→ Task to carry out: Once the line with "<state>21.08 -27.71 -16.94" is found, repeat exactly that line and every one after it until the data below ends, including the last line.

..............................

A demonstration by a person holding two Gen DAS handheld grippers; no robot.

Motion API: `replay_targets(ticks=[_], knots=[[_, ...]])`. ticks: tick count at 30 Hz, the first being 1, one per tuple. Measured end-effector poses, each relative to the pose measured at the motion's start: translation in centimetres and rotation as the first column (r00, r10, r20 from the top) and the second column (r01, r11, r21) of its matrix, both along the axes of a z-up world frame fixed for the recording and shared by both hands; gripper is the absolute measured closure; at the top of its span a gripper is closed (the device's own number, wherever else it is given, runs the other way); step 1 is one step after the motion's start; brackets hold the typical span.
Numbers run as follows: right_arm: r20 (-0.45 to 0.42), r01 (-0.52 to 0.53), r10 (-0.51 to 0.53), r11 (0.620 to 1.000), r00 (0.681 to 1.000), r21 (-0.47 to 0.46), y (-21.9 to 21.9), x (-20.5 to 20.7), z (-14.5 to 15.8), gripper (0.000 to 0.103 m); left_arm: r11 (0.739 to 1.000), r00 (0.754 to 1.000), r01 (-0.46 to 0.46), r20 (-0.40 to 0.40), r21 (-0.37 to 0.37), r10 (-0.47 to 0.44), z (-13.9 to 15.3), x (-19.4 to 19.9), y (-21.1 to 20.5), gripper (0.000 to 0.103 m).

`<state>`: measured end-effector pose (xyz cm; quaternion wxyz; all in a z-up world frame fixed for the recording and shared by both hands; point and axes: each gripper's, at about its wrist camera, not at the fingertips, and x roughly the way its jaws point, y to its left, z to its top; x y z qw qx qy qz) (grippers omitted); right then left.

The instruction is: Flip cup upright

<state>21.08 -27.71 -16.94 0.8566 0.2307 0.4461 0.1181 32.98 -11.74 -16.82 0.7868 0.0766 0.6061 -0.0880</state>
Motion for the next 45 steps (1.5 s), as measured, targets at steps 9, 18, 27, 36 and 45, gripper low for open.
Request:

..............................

→ Exercise result:
<state>21.08 -27.71 -16.94 0.8566 0.2307 0.4461 0.1181 32.98 -11.74 -16.82 0.7868 0.0766 0.6061 -0.0880</state>
Motion for the next 45 steps (1.5 s), as measured, targets at steps 9, 18, 27, 36 and 45, gripper low for open.
Request:

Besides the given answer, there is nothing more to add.